De fait, le 6 juin 2016, l’élection présidentielle de 2015 est officiellement annulée par le président du nouveau CEP, provoquant un tout nouveau scrutin. Ce scrutin est ensuite fixé pour le 5 octobre 2016, puis reporté après le passage de l’ouragan Matthew et fixé à nouveau au 20 novembre, suit plus d’un an après.
Le candidat Jovenel Moïse est alors élu au premier tour du nouveau scrutin présidentiel de 2016, avec 55,67 % des suffrages, selon les résultats officiels validés le 3 Janvier 2017 par le nouveau CEP puis publiés le 4 janvier 2017 dans le Moniteur (Journal officiel de la République D’Haïti).
Le 7 février 2017, le Président provisoire chargé d’organiser les élections, Mr. Jocelerme Privert transmet le pouvoir au président élu démocratiquement, Jovenel Moïse. Selon l’ONU « L’entrée en fonction, le 7 février 2017 du nouveau Président Jovenel Moïse, a marqué le rétablissement de l’ordre constitutionnel et la conclusion de la période de gouvernement provisoire, qui durait depuis un an sous la conduite du Président provisoire Jocelerme Privert ».
Somme toute, le Président Moïse a été élu au premier tour du nouveau scrutin présidentiel de 2016 et est entré en fonction à la date constitutionnelle du 7 février 2017 selon les vœux de l’article 134-1.
Nécessité d’une pédagogie de l’alternance démocratique
Aujourd’hui, en plus des problèmes économiques, politiques et sociaux traditionnels, Haïti est victime d’une sorte de piège de la vilipendaison. Il devient alors facile de stigmatiser un président haïtien en le traitant de dictateur alors même qu’il n’a aucune volonté d’être candidat à sa propre succession.
C’est en raison du piège de la vilipendaison que certains se croient autorisés à appeler la communauté internationale à acculer le Président Moïse en le traitant de dictateur.
Pour certains spécialistes autoproclamés, tout ne peut être noir lorsqu’il s’agit d’Haïti.
C’est à cause de cette logique, que ces critiques d’Haïti parlent de silence assourdissant de la communauté internationale alors que celle-ci dit clairement, que le mandat du président se termine en 2022. Comme quoi, si les pays amis ne se prononcent pas en faveur d’un énième pouvoir de transition en Haïti, ce qu’ils disent ne méritent pas d’être entendu.
En effet, la communauté internationale a raison de ne pas soutenir un énième coup de putsch en Haïti. Le retour aux vieilles formules de gouvernement provisoire ne peut qu’ouvrir à une période de régression. Les pourfendeurs de la voie des urnes au profit des formes de pouvoir de transition se dérobent aux règles du jeu démocratique. La fausse querelle autour de la durée du mandat présidentiel ne peut malheureusement que continuer les effets de l’instabilité chronique.

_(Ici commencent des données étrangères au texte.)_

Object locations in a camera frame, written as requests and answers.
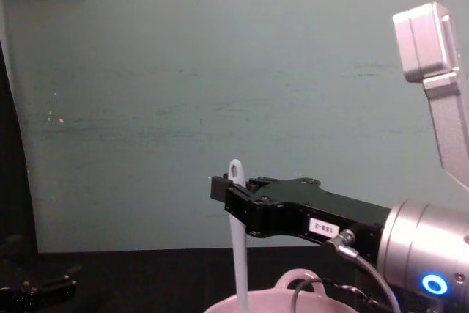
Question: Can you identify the dark curtain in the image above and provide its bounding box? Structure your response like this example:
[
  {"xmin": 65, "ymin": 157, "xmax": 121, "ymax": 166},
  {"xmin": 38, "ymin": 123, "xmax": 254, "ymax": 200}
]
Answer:
[{"xmin": 0, "ymin": 38, "xmax": 38, "ymax": 255}]

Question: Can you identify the white plastic spoon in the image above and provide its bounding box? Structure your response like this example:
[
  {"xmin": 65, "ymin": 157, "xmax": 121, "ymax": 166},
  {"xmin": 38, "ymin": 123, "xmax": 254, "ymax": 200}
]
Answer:
[{"xmin": 227, "ymin": 158, "xmax": 251, "ymax": 313}]

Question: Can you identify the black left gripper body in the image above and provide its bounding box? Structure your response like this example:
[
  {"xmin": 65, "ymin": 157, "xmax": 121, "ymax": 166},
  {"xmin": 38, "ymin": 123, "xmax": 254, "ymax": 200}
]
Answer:
[{"xmin": 0, "ymin": 279, "xmax": 78, "ymax": 313}]

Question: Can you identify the thin dark gripper cable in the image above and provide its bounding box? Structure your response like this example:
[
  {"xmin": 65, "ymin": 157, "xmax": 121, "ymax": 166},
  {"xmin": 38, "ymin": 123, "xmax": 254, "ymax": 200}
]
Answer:
[{"xmin": 292, "ymin": 229, "xmax": 402, "ymax": 313}]

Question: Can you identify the black table cloth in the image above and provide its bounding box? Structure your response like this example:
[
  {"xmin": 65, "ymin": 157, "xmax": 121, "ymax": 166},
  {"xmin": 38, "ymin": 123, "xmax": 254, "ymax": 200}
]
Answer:
[{"xmin": 0, "ymin": 246, "xmax": 469, "ymax": 313}]

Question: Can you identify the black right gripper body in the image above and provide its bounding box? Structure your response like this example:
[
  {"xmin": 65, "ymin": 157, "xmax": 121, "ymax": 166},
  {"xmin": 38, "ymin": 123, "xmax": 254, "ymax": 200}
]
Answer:
[{"xmin": 256, "ymin": 177, "xmax": 391, "ymax": 254}]

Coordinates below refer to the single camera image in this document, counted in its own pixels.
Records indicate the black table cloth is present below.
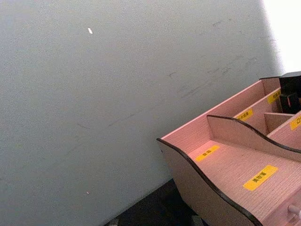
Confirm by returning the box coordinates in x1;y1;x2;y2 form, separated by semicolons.
103;177;204;226

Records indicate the pink wooden desk organizer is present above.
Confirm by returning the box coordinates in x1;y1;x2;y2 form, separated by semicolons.
156;75;301;226

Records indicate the tall black rectangular box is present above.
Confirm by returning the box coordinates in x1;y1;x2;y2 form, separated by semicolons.
279;71;301;113

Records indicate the small upper organizer drawer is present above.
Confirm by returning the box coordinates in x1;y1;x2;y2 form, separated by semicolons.
260;195;301;226

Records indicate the pale grey wall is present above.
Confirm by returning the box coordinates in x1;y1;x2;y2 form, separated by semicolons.
0;0;301;226

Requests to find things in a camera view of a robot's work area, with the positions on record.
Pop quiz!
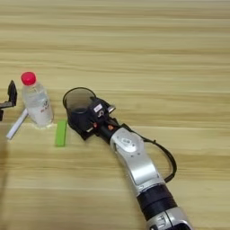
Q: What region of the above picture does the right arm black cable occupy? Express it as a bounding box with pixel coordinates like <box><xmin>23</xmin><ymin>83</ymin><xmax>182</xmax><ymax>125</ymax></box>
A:
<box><xmin>128</xmin><ymin>125</ymin><xmax>178</xmax><ymax>184</ymax></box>

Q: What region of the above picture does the white marker with black cap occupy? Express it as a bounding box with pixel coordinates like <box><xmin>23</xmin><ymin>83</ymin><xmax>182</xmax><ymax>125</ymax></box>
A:
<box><xmin>5</xmin><ymin>108</ymin><xmax>30</xmax><ymax>141</ymax></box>

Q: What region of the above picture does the clear water bottle red cap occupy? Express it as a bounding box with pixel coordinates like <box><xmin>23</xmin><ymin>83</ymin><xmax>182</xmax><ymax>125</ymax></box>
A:
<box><xmin>20</xmin><ymin>71</ymin><xmax>55</xmax><ymax>128</ymax></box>

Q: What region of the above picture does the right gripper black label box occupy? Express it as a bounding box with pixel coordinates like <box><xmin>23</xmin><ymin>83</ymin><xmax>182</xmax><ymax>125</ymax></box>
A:
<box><xmin>87</xmin><ymin>97</ymin><xmax>111</xmax><ymax>121</ymax></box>

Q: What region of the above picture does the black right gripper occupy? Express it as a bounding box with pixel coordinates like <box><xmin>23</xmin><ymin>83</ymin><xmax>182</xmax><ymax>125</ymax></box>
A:
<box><xmin>68</xmin><ymin>104</ymin><xmax>121</xmax><ymax>142</ymax></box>

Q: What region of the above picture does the green rectangular block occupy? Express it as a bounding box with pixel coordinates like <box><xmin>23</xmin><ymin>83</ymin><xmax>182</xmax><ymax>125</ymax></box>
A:
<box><xmin>54</xmin><ymin>119</ymin><xmax>68</xmax><ymax>148</ymax></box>

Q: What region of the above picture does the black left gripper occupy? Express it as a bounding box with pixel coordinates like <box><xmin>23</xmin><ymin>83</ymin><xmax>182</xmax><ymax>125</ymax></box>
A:
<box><xmin>0</xmin><ymin>79</ymin><xmax>18</xmax><ymax>122</ymax></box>

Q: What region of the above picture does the black mesh pen cup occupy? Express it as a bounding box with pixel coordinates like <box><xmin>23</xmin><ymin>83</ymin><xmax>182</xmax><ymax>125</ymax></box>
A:
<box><xmin>62</xmin><ymin>86</ymin><xmax>98</xmax><ymax>137</ymax></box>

Ce qui se joue en ce moment en Haïti concerne l’impérieuse nécessité d’une pédagogie de l’alternance démocratique. Haïti est à un tournant où nous avons besoin de tous nos amis, médias et institutions internationales pour nous aider à relever le défi de faire entrer dans les mœurs politiques haïtiennes le respect des urnes. Il y va de l’avenir de la démocratie en Haïti.
Il est extrêmement urgent d’aider Haïti à réaliser en cette année 2021 des élections démocratiques et inclusives, tout en faisant de la pédagogie de l’alternance démocratique un chantier politique national.